■ **Action item**
The expected output is each line in the data below that includes the string "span".

■ **Available data**
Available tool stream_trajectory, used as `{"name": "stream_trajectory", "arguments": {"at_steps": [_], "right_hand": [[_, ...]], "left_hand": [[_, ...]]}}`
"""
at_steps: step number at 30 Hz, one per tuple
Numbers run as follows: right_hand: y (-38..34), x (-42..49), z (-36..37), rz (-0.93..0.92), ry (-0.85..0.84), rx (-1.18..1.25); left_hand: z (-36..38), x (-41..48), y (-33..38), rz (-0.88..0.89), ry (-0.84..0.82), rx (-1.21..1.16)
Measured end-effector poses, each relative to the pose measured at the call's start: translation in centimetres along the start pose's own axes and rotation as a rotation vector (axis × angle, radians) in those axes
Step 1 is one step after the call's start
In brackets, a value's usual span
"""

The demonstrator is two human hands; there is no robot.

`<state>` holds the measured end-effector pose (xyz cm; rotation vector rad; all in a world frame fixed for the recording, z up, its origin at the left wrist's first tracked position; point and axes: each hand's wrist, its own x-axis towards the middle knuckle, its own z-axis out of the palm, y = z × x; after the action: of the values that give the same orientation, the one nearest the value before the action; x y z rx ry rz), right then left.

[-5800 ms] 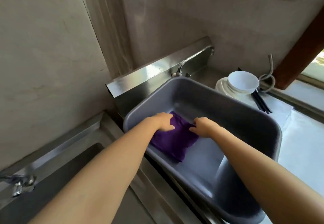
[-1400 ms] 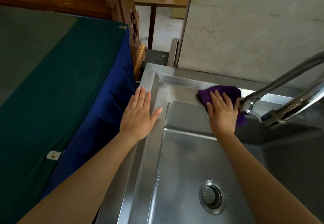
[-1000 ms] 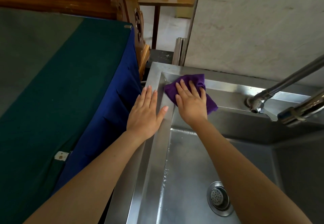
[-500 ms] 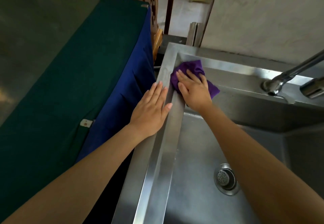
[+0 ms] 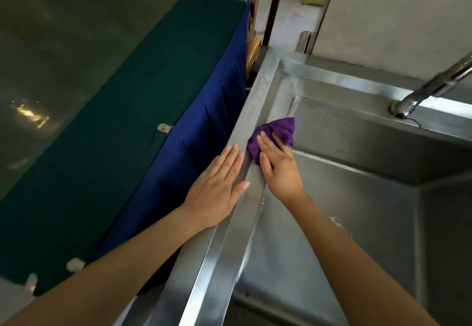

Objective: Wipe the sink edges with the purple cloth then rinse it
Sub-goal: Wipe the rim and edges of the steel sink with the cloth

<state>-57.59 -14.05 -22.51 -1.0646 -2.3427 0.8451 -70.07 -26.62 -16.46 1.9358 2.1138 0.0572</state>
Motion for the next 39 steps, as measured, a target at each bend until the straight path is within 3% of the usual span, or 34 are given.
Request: {"name": "stream_trajectory", "arguments": {"at_steps": [17, 32, 39], "right_hand": [[-5.0, -12.1, 1.2, -0.108, -0.097, 0.021], [-9.8, -20.9, 2.5, -0.161, -0.117, -0.032], [-11.5, -24.6, 2.1, -0.214, -0.239, -0.017]], "left_hand": [[3.9, -13.8, 2.3, -0.127, 0.068, 0.045], [6.0, -23.7, 4.0, -0.198, 0.109, -0.091], [7.1, -27.3, 5.2, -0.244, 0.152, -0.065]]}}
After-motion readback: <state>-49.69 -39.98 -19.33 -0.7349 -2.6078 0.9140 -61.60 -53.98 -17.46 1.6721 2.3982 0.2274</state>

■ **Result**
In brackets, a value's usual span
Motion for the next 39 steps, as measured, a target at each bend until the straight path is within 3% of the usual span, or 34 are given.

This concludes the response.